Platon, Phèdre, 253b3-253c2

L’amour rend meilleurs: non seulement celui qui aime, mais aussi l’aimé.

Cela signifie, comme on l’a vu, d’adopter le style de vie,l’ἐπιτήδευμα, du dieu que nous avons suivi - qu’il soit Zeus, Héra, ou Apollon… finalement cette liste n’est pas si importante ici. Mais il ne s’agit pas que du style de vie, aussi de la nature: φύσις.

Tout le dispositif consiste, en effet, à essayer de devenir ce qu’on est. Structure apparemment paradoxale, mais tout à fait cohérente avec l’ontologie de Platon: l’essence, la nature véritable (φύσις) est quelque chose qui est avant e de façon plus intense par rapport à son analogue sensible. Une chose n’est pas ce qu’elle est de façon contingente: elle est ce qu’elle est absolument.
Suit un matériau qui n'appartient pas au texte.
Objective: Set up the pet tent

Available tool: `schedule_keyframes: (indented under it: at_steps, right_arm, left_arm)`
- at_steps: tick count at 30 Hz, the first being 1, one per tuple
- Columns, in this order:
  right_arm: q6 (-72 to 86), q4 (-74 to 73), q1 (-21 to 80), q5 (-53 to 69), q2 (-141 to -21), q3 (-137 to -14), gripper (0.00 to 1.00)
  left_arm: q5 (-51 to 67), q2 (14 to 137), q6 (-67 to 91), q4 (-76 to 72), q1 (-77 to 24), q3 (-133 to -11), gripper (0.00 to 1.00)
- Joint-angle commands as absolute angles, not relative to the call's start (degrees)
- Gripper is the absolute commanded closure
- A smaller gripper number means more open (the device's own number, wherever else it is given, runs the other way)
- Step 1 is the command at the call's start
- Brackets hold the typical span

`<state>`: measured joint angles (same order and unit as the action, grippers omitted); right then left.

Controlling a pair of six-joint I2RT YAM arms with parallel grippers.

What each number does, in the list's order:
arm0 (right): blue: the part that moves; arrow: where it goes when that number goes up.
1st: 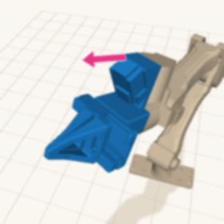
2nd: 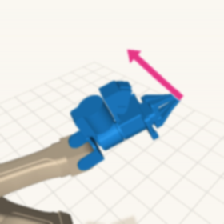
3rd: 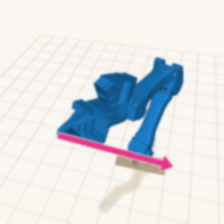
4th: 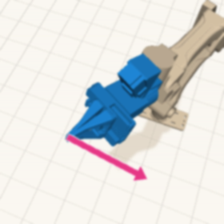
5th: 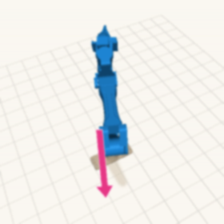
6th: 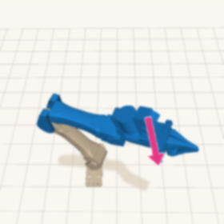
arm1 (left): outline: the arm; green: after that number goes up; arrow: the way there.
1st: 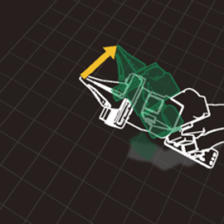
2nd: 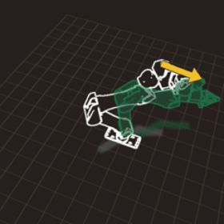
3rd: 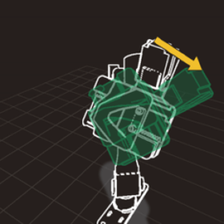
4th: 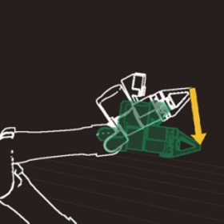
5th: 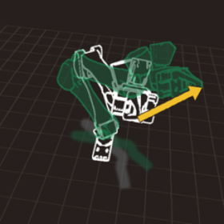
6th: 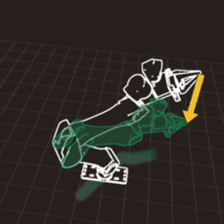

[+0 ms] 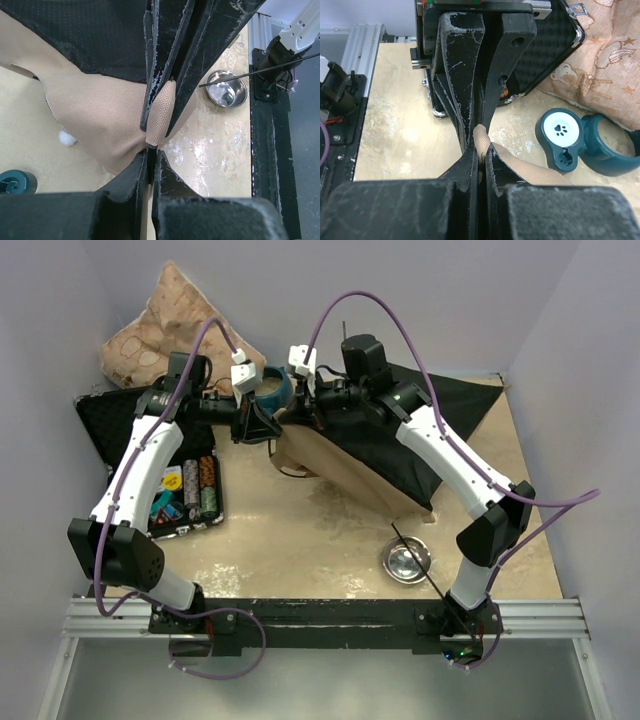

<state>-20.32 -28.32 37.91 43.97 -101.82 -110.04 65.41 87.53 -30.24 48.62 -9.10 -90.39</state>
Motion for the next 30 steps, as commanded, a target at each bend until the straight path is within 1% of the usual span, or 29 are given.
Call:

Le monde sensible permet donc d’être autre par rapport à ce qu’on est. On s’éloigne de sa propre essence.

Le problème est connu: il est difficile de mettre ensemble l’essence avec le devenir. Il est donc évident que le monde sensible, caractérisé par le devenir, ne peut pas être constitué d’essences qui, par définition, sont stables et immuables.

L’essence des êtres humains est définie par leurs âmes, ou, plus précisément, par ce que sont leurs âmes dans l’hyperouranion. Dans la vie sensible on devient autre chose. L’amour fait rapprocher de la véritable essence et nature. L’amoureux s’en rapproche car il voit son essence dans l’aimé. Mais en même temps il essaie d’en rapprocher l’aimé. Car si l’aimé rappelle le dieu qu’il a suivi, lui aussi il ne l’est pas, car il est dans le monde sensible. L’effort de l’amoureux sera donc de faire devenir, pour autant que possible, l’aimé ce qu’il est.

À souligner le fait que cette dynamique démontre que les discours précédents avaient tort: il ne peut pas y avoir d’envie (φθόνος) ou de malveillance en amour.